:: Excerpted records ::
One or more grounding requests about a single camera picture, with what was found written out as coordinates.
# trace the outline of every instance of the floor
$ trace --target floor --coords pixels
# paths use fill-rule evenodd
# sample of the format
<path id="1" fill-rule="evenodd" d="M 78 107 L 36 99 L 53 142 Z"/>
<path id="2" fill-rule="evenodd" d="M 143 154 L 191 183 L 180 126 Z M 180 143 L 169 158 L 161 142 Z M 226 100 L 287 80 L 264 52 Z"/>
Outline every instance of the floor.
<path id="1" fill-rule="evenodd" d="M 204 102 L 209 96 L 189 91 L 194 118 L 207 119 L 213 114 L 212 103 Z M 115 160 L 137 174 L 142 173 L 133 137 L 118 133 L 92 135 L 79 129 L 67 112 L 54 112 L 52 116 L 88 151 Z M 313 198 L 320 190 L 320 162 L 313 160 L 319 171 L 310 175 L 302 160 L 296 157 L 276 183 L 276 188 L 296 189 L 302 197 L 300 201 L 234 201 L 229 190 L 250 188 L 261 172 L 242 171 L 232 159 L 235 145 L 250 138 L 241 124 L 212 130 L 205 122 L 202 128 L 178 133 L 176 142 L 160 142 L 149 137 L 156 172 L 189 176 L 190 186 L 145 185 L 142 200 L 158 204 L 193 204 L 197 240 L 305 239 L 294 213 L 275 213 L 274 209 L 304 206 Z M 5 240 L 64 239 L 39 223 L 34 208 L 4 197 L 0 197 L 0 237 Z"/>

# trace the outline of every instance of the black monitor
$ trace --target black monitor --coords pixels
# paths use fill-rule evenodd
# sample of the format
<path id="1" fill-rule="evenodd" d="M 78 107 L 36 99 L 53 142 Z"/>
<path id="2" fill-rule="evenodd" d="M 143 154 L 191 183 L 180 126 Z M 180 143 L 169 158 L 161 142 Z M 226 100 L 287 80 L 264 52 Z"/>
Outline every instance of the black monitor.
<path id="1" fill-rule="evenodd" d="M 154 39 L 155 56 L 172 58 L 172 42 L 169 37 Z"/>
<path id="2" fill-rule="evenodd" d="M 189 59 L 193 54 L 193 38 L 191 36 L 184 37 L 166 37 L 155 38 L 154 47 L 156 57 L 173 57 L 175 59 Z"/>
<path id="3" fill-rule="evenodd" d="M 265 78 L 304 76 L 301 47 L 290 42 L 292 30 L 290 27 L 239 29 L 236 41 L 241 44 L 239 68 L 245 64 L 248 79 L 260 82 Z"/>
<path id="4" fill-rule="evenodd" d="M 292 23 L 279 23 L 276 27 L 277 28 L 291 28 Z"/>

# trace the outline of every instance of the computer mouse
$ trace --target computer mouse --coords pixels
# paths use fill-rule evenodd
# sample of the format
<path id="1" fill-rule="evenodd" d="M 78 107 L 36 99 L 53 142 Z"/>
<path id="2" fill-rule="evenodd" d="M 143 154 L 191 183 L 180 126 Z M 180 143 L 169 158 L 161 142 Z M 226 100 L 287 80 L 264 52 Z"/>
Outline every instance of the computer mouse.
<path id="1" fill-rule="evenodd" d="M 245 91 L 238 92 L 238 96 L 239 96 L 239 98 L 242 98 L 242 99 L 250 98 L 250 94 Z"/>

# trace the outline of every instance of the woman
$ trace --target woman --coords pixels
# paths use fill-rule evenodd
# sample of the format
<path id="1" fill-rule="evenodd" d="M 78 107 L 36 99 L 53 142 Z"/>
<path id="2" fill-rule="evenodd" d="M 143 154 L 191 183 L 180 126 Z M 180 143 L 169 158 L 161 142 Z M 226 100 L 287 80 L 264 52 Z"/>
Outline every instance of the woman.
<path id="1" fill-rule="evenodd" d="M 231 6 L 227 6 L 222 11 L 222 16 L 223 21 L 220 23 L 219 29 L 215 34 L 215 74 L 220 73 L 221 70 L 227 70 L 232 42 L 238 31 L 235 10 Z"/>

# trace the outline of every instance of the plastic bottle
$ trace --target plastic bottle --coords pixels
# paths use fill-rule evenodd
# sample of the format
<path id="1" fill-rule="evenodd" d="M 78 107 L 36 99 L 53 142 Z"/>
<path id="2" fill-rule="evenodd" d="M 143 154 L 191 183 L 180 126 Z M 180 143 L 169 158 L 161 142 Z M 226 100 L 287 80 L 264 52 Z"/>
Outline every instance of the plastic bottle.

:: Try it ::
In full and without deviation, reproduce the entries above.

:: Finished exercise ::
One or more grounding requests about a single camera picture, with what was found written out as coordinates.
# trace the outline of every instance of the floor
$ trace --target floor --coords pixels
# paths use fill-rule evenodd
# sample of the format
<path id="1" fill-rule="evenodd" d="M 78 107 L 36 99 L 53 142 Z"/>
<path id="2" fill-rule="evenodd" d="M 143 154 L 191 183 L 180 126 Z M 180 143 L 169 158 L 161 142 Z M 226 100 L 287 80 L 264 52 Z"/>
Outline every instance of the floor.
<path id="1" fill-rule="evenodd" d="M 204 102 L 209 96 L 189 91 L 194 118 L 207 119 L 213 114 L 212 103 Z M 115 160 L 137 174 L 142 173 L 133 137 L 118 133 L 92 135 L 79 129 L 67 112 L 54 112 L 52 116 L 88 151 Z M 313 198 L 320 190 L 320 162 L 313 160 L 319 171 L 310 175 L 302 160 L 296 157 L 276 183 L 276 188 L 296 189 L 302 197 L 300 201 L 234 201 L 229 190 L 250 188 L 261 172 L 242 171 L 232 159 L 235 145 L 250 138 L 241 124 L 212 130 L 205 122 L 202 128 L 178 133 L 176 142 L 160 142 L 149 137 L 156 172 L 189 176 L 190 186 L 145 185 L 142 200 L 158 204 L 193 204 L 197 240 L 305 239 L 294 213 L 275 213 L 274 209 L 304 206 Z M 5 240 L 64 239 L 39 223 L 34 208 L 4 197 L 0 197 L 0 237 Z"/>

# trace the outline of every instance of the black monitor
$ trace --target black monitor --coords pixels
# paths use fill-rule evenodd
# sample of the format
<path id="1" fill-rule="evenodd" d="M 78 107 L 36 99 L 53 142 Z"/>
<path id="2" fill-rule="evenodd" d="M 143 154 L 191 183 L 180 126 Z M 180 143 L 169 158 L 161 142 Z M 226 100 L 287 80 L 264 52 Z"/>
Outline every instance of the black monitor.
<path id="1" fill-rule="evenodd" d="M 154 39 L 155 56 L 172 58 L 172 42 L 169 37 Z"/>
<path id="2" fill-rule="evenodd" d="M 189 59 L 193 54 L 193 38 L 191 36 L 184 37 L 166 37 L 155 38 L 154 47 L 156 57 L 173 57 L 175 59 Z"/>
<path id="3" fill-rule="evenodd" d="M 265 78 L 304 76 L 301 47 L 290 42 L 292 30 L 290 27 L 239 29 L 236 41 L 241 44 L 239 68 L 245 64 L 248 79 L 260 82 Z"/>
<path id="4" fill-rule="evenodd" d="M 292 23 L 279 23 L 276 27 L 277 28 L 291 28 Z"/>

# trace the outline of every instance of the computer mouse
$ trace --target computer mouse --coords pixels
# paths use fill-rule evenodd
# sample of the format
<path id="1" fill-rule="evenodd" d="M 78 107 L 36 99 L 53 142 Z"/>
<path id="2" fill-rule="evenodd" d="M 143 154 L 191 183 L 180 126 Z M 180 143 L 169 158 L 161 142 Z M 226 100 L 287 80 L 264 52 Z"/>
Outline every instance of the computer mouse.
<path id="1" fill-rule="evenodd" d="M 245 91 L 238 92 L 238 96 L 239 96 L 239 98 L 242 98 L 242 99 L 250 98 L 250 94 Z"/>

# trace the outline of every instance of the woman
$ trace --target woman --coords pixels
# paths use fill-rule evenodd
# sample of the format
<path id="1" fill-rule="evenodd" d="M 78 107 L 36 99 L 53 142 Z"/>
<path id="2" fill-rule="evenodd" d="M 143 154 L 191 183 L 180 126 Z M 180 143 L 169 158 L 161 142 Z M 226 100 L 287 80 L 264 52 Z"/>
Outline every instance of the woman.
<path id="1" fill-rule="evenodd" d="M 231 6 L 227 6 L 222 11 L 222 16 L 223 21 L 220 23 L 219 29 L 215 34 L 215 74 L 220 73 L 221 70 L 227 70 L 232 42 L 238 31 L 235 10 Z"/>

# trace the outline of every instance of the plastic bottle
$ trace --target plastic bottle --coords pixels
# paths use fill-rule evenodd
# sample of the format
<path id="1" fill-rule="evenodd" d="M 78 107 L 36 99 L 53 142 Z"/>
<path id="2" fill-rule="evenodd" d="M 143 154 L 191 183 L 180 126 Z M 180 143 L 169 158 L 161 142 Z M 226 100 L 287 80 L 264 52 Z"/>
Outline every instance of the plastic bottle.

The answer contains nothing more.